**** Given information

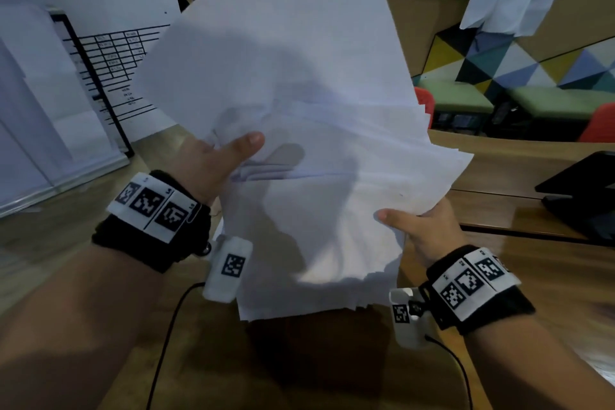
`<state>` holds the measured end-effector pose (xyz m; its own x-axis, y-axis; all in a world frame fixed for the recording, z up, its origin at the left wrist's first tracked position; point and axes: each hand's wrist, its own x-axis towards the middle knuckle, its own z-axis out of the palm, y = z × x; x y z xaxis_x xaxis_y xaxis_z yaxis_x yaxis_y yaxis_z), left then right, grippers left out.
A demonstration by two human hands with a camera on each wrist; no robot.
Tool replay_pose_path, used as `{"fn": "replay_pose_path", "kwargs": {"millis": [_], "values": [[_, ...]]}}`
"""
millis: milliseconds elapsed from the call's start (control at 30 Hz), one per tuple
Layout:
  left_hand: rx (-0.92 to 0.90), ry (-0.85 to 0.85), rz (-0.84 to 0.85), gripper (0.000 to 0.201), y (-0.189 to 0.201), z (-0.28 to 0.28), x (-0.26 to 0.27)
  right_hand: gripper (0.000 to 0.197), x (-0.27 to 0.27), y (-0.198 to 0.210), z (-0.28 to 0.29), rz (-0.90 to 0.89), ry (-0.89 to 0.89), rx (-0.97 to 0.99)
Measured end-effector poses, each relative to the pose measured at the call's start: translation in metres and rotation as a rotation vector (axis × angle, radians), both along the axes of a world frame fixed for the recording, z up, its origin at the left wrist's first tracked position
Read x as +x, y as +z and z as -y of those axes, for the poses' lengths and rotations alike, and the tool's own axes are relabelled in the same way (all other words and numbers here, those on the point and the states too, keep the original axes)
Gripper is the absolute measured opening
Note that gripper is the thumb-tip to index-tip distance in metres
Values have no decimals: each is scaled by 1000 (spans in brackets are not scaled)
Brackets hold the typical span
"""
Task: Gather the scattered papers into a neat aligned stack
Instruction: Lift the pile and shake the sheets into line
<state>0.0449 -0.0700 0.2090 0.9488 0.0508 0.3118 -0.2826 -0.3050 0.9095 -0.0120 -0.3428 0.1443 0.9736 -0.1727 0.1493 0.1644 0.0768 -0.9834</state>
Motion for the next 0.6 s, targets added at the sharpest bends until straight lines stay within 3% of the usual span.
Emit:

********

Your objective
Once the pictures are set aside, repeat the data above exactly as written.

Result
`<state>` holds the measured end-effector pose (xyz m; its own x-axis, y-axis; all in a world frame fixed for the recording, z up, its origin at the left wrist's first tracked position; point and axes: each hand's wrist, its own x-axis towards the middle knuckle, its own z-axis out of the palm, y = z × x; x y z xaxis_x xaxis_y xaxis_z yaxis_x yaxis_y yaxis_z), left then right, grippers left out.
A demonstration by two human hands with a camera on each wrist; no robot.
Tool replay_pose_path, used as `{"fn": "replay_pose_path", "kwargs": {"millis": [_], "values": [[_, ...]]}}`
"""
millis: milliseconds elapsed from the call's start (control at 30 Hz), one per tuple
Layout:
  left_hand: rx (-0.92 to 0.90), ry (-0.85 to 0.85), rz (-0.84 to 0.85), gripper (0.000 to 0.201), y (-0.189 to 0.201), z (-0.28 to 0.28), x (-0.26 to 0.27)
  right_hand: gripper (0.000 to 0.197), x (-0.27 to 0.27), y (-0.198 to 0.210), z (-0.28 to 0.29), rz (-0.90 to 0.89), ry (-0.89 to 0.89), rx (-0.97 to 0.99)
Measured end-effector poses, each relative to the pose measured at the call's start: translation in metres and rotation as a rotation vector (axis × angle, radians), both along the axes of a world frame fixed for the recording, z up, its origin at the left wrist's first tracked position
Read x as +x, y as +z and z as -y of those axes, for the poses' lengths and rotations alike, and the tool's own axes are relabelled in the same way (all other words and numbers here, those on the point and the states too, keep the original axes)
Gripper is the absolute measured opening
Note that gripper is the thumb-tip to index-tip distance in metres
Values have no decimals: each is scaled by 1000 (spans in brackets are not scaled)
Brackets hold the typical span
"""
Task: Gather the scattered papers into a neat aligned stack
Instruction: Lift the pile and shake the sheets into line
<state>0.0449 -0.0700 0.2090 0.9488 0.0508 0.3118 -0.2826 -0.3050 0.9095 -0.0120 -0.3428 0.1443 0.9736 -0.1727 0.1493 0.1644 0.0768 -0.9834</state>
Motion for the next 0.6 s, targets added at the sharpest bends until straight lines stay within 3% of the usual span.
Emit:

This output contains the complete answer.